Closed sungchun12 closed 1 year ago

sungchun12 commented 1 year ago

Is this your first time submitting a feature request?

Describe the feature

Problem: I want to coerce data types when defining model contracts to avoid writing out cast statements tediously.

However, I don't have an elegant mechanism to do that without writing cast statements.

Proposed Solution: Add a config to enable/disable strict mode (current behavior) similar to this example: https://docs.pydantic.dev/latest/blog/pydantic-v2/#strict-mode

version: 2

models:
  - name: demo
    description: demo
    config:
      contract:
        enforced: true
        strict: false # additional config

    columns:
      - name: id
        description: This is a unique identifier for a customer
        data_type: text
        constraints:
          - type: unique
          - type: not_null
--original SQL
select 2 as id
union all
select 1 as id
--compiled SQL
  create  table "neondb"."dbt_sung_dev"."demo__dbt_tmp"

  (
    id text unique not null

    )
 ;
    insert into "neondb"."dbt_sung_dev"."demo__dbt_tmp" (
      id
    )

  (

    select id
    from (
        select cast(2 as varchar) as id
union all
select cast(1 as varchar) as id
    ) as model_subq
  );

Describe alternatives you've considered

Writing cast statements explicitly in my SQL.

Who will this benefit?

Model Contract users who want to be lazy like me when defining data types.

Are you interested in contributing this feature?

Not for now!

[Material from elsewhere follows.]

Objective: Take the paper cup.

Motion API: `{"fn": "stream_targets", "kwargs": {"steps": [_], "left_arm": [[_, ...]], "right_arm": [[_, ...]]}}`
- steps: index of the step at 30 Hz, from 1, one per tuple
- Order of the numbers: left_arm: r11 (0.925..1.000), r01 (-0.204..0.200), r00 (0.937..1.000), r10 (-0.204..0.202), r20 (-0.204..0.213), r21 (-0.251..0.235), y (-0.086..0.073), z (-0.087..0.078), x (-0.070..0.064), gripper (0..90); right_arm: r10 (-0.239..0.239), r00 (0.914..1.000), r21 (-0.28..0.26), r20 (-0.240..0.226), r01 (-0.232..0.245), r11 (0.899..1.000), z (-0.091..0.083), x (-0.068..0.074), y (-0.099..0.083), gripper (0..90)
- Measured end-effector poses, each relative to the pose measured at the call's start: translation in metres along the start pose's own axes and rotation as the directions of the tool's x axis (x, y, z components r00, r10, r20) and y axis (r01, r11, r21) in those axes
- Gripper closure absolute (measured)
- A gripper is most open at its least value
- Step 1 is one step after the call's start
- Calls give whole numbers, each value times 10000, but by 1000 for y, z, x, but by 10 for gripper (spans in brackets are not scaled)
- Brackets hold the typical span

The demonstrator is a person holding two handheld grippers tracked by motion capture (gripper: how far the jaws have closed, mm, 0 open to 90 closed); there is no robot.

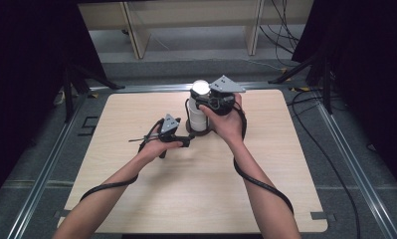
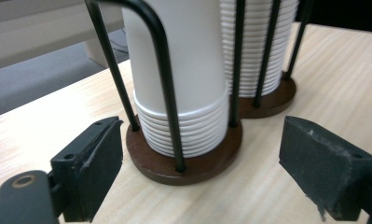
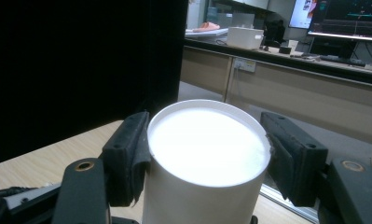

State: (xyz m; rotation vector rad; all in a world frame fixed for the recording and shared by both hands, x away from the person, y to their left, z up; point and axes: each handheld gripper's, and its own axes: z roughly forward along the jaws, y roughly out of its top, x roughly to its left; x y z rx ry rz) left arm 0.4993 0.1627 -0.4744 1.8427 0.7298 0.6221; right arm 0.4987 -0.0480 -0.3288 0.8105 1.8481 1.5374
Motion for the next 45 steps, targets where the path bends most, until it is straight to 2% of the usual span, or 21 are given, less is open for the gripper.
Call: {"fn": "stream_targets", "kwargs": {"steps": [1,2,5,7,9,10,13,14,16,21,23,26,28,31,33,35,36,39,41,44,45], "left_arm": [[9997,169,9998,-168,43,-157,0,-3,-2,132],[9997,157,9999,-156,71,-161,0,-6,-2,132],[9990,223,9997,-221,71,-384,-1,-14,-6,131],[9991,-59,10000,60,38,-429,-1,-24,-9,128],[9988,-105,9999,105,2,-474,-2,-26,-10,127],[9990,-66,10000,67,16,-437,-2,-29,-12,124],[9983,-35,10000,33,-34,-585,-6,-39,-17,123],[9984,-21,10000,16,-80,-572,-7,-42,-18,122],[9974,25,10000,-26,-14,-724,-11,-50,-23,121],[9954,50,10000,-46,44,-955,-16,-65,-29,120],[9950,48,10000,-44,38,-999,-17,-72,-32,120],[9958,67,10000,-67,4,-909,-18,-78,-34,122],[9943,-14,10000,18,33,-1062,-20,-85,-38,122],[9961,-70,9999,57,-146,-885,-22,-92,-42,124],[9953,-43,9999,30,-141,-972,-23,-98,-43,124],[9945,28,9998,-46,-169,-1051,-25,-105,-46,124],[9941,-32,9997,8,-226,-1083,-26,-107,-47,125],[9943,-7,9999,-8,-138,-1069,-33,-115,-51,124],[9952,-33,10000,25,-88,-978,-36,-117,-54,123],[9955,-102,9999,96,-68,-938,-37,-117,-55,123],[9954,-94,9999,88,-62,-954,-37,-117,-56,123]], "right_arm": [[-147,9998,-79,137,149,9999,-2,-1,-1,360],[98,9999,1,60,-98,10000,-4,1,-2,359],[104,9999,47,-25,-104,9999,-10,1,-5,360],[5,10000,-26,21,-4,10000,-16,1,-7,359],[19,10000,-90,4,-19,10000,-17,1,-8,359],[245,9996,-33,-140,-245,9997,-22,3,-9,359],[203,9996,-102,-187,-205,9997,-26,4,-11,359],[12,9999,-200,-121,-15,9998,-29,4,-11,359],[330,9991,-87,-248,-332,9994,-34,7,-15,359],[176,9994,-35,-305,-177,9998,-45,9,-24,359],[398,9988,-30,-299,-399,9992,-51,10,-28,359],[481,9983,14,-344,-480,9988,-58,12,-37,359],[456,9985,40,-308,-455,9990,-62,13,-43,360],[586,9978,48,-325,-585,9983,-67,14,-47,359],[437,9988,-12,-213,-437,9990,-73,15,-52,359],[797,9963,46,-323,-796,9968,-80,17,-59,359],[643,9975,-12,-297,-644,9979,-83,16,-61,359],[738,9972,99,-74,-737,9972,-93,15,-67,359],[893,9959,-40,-126,-894,9960,-98,13,-71,359],[838,9964,148,99,-839,9964,-105,11,-72,359],[743,9972,-50,88,-743,9972,-109,8,-74,359]]}}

That may change when I start my new job.

Anything else?

No response

jtcohen6 commented 1 year ago

@sungchun12 Thanks for opening the issue! :)

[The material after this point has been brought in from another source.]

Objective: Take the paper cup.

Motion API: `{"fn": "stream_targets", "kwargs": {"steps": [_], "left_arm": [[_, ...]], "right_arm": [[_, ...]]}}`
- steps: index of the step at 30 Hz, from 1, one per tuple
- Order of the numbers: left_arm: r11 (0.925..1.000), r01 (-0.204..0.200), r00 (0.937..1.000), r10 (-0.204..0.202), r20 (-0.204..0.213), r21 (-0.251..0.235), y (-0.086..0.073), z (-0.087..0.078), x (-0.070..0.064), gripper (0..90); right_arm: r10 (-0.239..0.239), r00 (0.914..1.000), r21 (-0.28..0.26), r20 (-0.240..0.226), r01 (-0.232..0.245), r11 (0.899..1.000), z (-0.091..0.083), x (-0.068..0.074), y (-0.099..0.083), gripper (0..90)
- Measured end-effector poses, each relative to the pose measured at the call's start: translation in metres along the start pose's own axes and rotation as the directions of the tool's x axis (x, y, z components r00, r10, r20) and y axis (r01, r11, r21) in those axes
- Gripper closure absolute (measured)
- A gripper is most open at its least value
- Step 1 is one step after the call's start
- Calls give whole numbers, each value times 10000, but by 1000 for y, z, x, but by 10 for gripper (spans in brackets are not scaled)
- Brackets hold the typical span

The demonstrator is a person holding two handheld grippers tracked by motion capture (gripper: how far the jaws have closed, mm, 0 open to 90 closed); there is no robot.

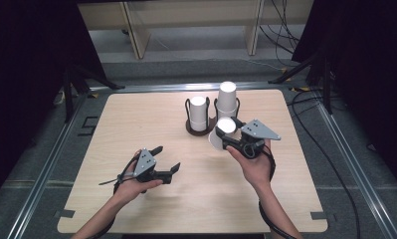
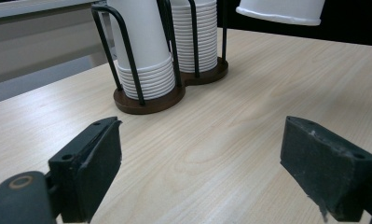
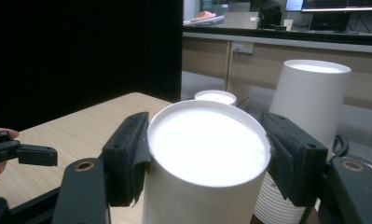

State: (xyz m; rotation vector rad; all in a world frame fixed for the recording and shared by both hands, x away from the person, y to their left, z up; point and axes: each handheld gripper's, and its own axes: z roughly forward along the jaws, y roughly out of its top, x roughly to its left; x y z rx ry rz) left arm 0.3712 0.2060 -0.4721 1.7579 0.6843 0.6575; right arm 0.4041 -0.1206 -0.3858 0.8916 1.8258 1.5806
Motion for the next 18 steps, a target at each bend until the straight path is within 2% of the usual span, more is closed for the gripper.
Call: {"fn": "stream_targets", "kwargs": {"steps": [4,5,7,8,9,10,11,13,14,15,18], "left_arm": [[9997,99,10000,-99,14,-226,2,2,-3,122],[9998,64,10000,-64,2,-213,3,2,-4,122],[9998,73,10000,-73,-2,-202,3,2,-4,122],[9998,87,10000,-87,-3,-175,2,2,-3,122],[9999,106,9999,-106,-20,-122,1,1,-3,122],[9999,93,10000,-94,-34,-79,1,1,-3,121],[10000,37,10000,-37,-48,-56,1,-1,-3,121],[9997,126,9999,-126,-36,-216,1,0,-3,121],[10000,80,9999,-80,-124,-50,1,-3,-3,121],[9998,98,9998,-101,-159,-197,1,-2,-3,121],[9993,189,9997,-194,-171,-335,2,-4,-4,121]], "right_arm": [[141,9998,119,167,-143,9998,-8,-1,-2,359],[-60,9998,114,172,58,9999,-12,-2,-3,359],[-10,9999,-56,132,10,10000,-11,-2,-5,359],[-225,9995,140,214,222,9997,-14,-3,-5,359],[34,9999,-88,123,-33,10000,-14,-1,-7,359],[223,9996,241,156,-227,9995,-17,0,-9,359],[154,9999,19,46,-154,9999,-15,-1,-11,359],[84,9998,166,181,-87,9998,-16,-1,-12,359],[251,9996,137,161,-254,9996,-15,1,-14,359],[223,9998,176,-2,-223,9996,-14,1,-15,359],[47,9999,23,110,-48,10000,-12,2,-15,359]]}}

For the initial rollout of "model governance" constructs in v1.5, I opted for more strict & opinionated across the board. We can choose to relax the constraints (hah), as folks present legitimate use cases — make it more flexible & configurable — but we can't go in reverse. I want to maintain a reasonably high standard for any proposed "relaxation," knowing that such flexibility & configurability also moves more of the complexity onto end users.

In this case, I do think you should be writing your :: / cast statements within your model SQL!

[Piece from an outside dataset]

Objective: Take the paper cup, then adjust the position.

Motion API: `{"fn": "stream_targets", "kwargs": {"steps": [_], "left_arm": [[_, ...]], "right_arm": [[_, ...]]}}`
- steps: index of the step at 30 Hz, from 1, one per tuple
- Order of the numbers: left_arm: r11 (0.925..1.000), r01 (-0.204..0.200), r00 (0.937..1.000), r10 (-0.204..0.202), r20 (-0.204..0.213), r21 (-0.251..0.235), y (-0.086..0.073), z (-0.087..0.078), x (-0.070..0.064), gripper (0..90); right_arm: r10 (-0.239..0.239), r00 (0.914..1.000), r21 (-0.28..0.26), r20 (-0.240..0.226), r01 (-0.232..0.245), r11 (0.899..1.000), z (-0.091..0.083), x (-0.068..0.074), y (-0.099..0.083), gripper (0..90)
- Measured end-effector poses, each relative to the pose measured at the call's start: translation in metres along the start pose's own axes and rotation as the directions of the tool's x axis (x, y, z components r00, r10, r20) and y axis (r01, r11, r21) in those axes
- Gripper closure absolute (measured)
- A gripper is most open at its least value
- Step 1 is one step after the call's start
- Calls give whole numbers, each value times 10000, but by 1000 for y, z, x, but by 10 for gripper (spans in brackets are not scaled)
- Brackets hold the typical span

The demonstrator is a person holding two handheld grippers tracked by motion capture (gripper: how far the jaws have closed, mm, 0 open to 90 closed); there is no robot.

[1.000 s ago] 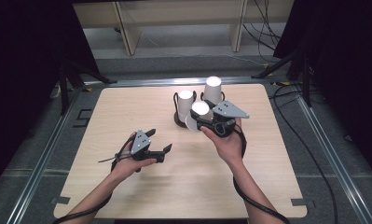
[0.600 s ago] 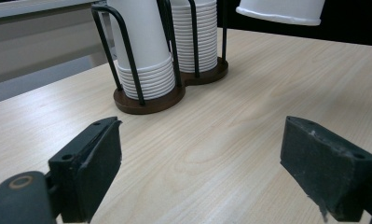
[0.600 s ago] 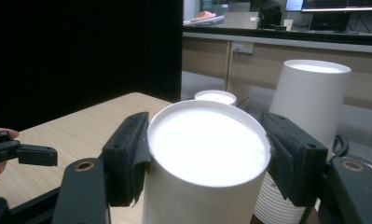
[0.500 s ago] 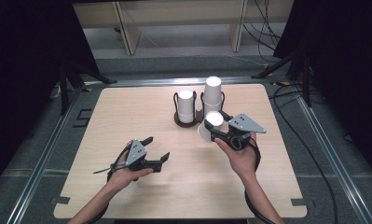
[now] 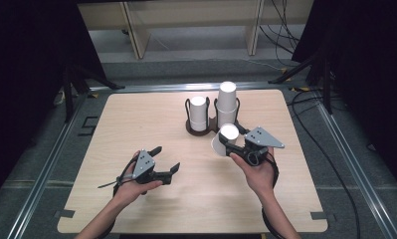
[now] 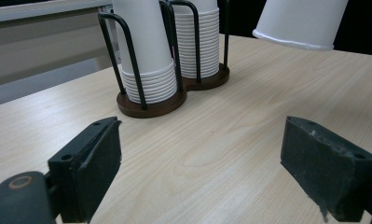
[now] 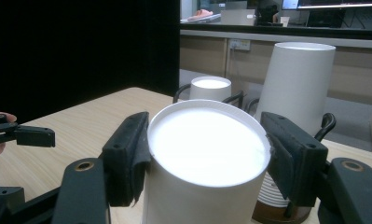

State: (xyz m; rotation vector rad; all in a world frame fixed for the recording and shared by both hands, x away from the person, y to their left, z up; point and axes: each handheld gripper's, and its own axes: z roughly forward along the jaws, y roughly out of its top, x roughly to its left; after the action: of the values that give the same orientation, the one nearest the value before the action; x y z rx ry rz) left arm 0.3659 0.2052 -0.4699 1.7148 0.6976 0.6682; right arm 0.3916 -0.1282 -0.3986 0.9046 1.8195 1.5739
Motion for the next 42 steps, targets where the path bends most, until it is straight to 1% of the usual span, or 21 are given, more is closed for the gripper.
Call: {"fn": "stream_targets", "kwargs": {"steps": [2,3,5,10,13,14,15,18,19,23,25,27,28,32,33,34,36,38,39,40,42], "left_arm": [[10000,-22,10000,22,32,14,-1,1,0,121],[9997,-78,10000,78,-31,228,0,0,0,120],[10000,0,10000,0,-37,22,-1,2,1,120],[9994,-191,9998,190,51,290,3,1,-1,117],[9995,-213,9998,212,21,234,5,1,-1,118],[9998,-158,9999,158,24,91,5,1,-1,118],[9997,-139,9999,139,25,187,6,0,-2,119],[9994,-250,9997,248,75,236,7,1,-3,118],[9998,-214,9997,214,132,21,6,3,-3,118],[9998,-158,9999,157,55,142,8,2,-3,118],[9998,-173,9997,174,146,-43,8,2,-5,117],[9998,-179,9998,180,131,-27,8,1,-5,115],[9999,-161,9998,161,143,-27,8,2,-6,115],[9998,-199,9995,197,262,82,9,2,-8,112],[9997,-251,9993,249,273,66,9,2,-7,110],[9997,-231,9994,230,252,41,10,3,-7,110],[9997,-205,9995,208,250,-127,10,7,-7,110],[9997,-231,9994,231,271,-14,11,8,-7,110],[9996,-194,9993,200,314,-194,11,11,-8,110],[9996,-291,9991,292,303,-18,12,10,-9,109],[9997,-236,9988,235,426,23,13,13,-11,108]], "right_arm": [[131,9999,109,-39,-130,9999,0,1,0,359],[199,9997,213,-117,-196,9996,0,1,1,359],[122,9999,30,-57,-122,9999,-1,-1,2,359],[15,10000,-54,35,-15,10000,-2,-4,2,359],[-25,10000,-84,-13,25,10000,-1,-4,2,359],[286,9994,66,-172,-285,9996,-1,-2,1,359],[37,10000,56,-55,-36,10000,-1,-2,1,359],[224,9997,54,-125,-223,9997,-1,-1,-1,359],[11,10000,-2,-3,-11,10000,-1,-2,-1,359],[356,9993,-98,-99,-357,9993,-1,-2,-3,360],[114,9999,-50,-40,-114,9999,0,-3,-4,359],[181,9998,-19,-104,-181,9998,1,-3,-5,360],[412,9988,132,-247,-409,9991,1,-2,-6,360],[242,9993,84,-287,-240,9997,4,-3,-8,359],[755,9960,337,-472,-740,9967,4,-1,-8,360],[914,9949,345,-434,-900,9953,6,0,-9,360],[974,9944,354,-407,-960,9947,6,0,-9,360],[1002,9933,405,-578,-979,9944,8,-2,-11,360],[862,9951,435,-487,-841,9955,8,-3,-11,360],[1136,9925,448,-458,-1116,9927,9,-2,-12,360],[1296,9899,451,-576,-1271,9909,9,-2,-13,360]]}}
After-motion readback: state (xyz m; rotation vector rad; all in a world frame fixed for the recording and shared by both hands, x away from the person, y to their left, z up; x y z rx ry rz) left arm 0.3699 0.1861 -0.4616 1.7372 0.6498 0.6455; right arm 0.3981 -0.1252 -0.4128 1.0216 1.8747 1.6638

One of my strongly held beliefs about dbt materializations is that there should be a clean separation between business/transformation logic (model contents), which returns a dataset, and the operational logic to actualize (create/replace/update/merge) that dataset as an object in the database. You should be able to preview (show) a model, see the returned dataset, and trust that it is exactly what you'd see when dbt actually builds that model.

Adding implicit type coercion leads to a delta between the schema of the preview result, and the model actually being built. When that coercion is unsuccessful, it also makes those errors trickier to debug, because they'll only be encountered while materializing the model, not while previewing the compiled query.

I'm resistant to this for the same reason I'm resistant to defining a default value within a model contract, to take the place of any null values in the column — this should really be a coalesce in the model SQL! (I'm more sympathetic to cases where an incremental model's schema has evolved.)

sungchun12 commented 1 year ago

@jtcohen6 Super thoughtful! I didn't think of the developer experience in how previewing a coerced model via yaml would lead to more unnecessary friction. I wouldn't be happy weaving in changes across two files to get the job done. Explicit is better than implicit. Thanks! Glad we talked through it!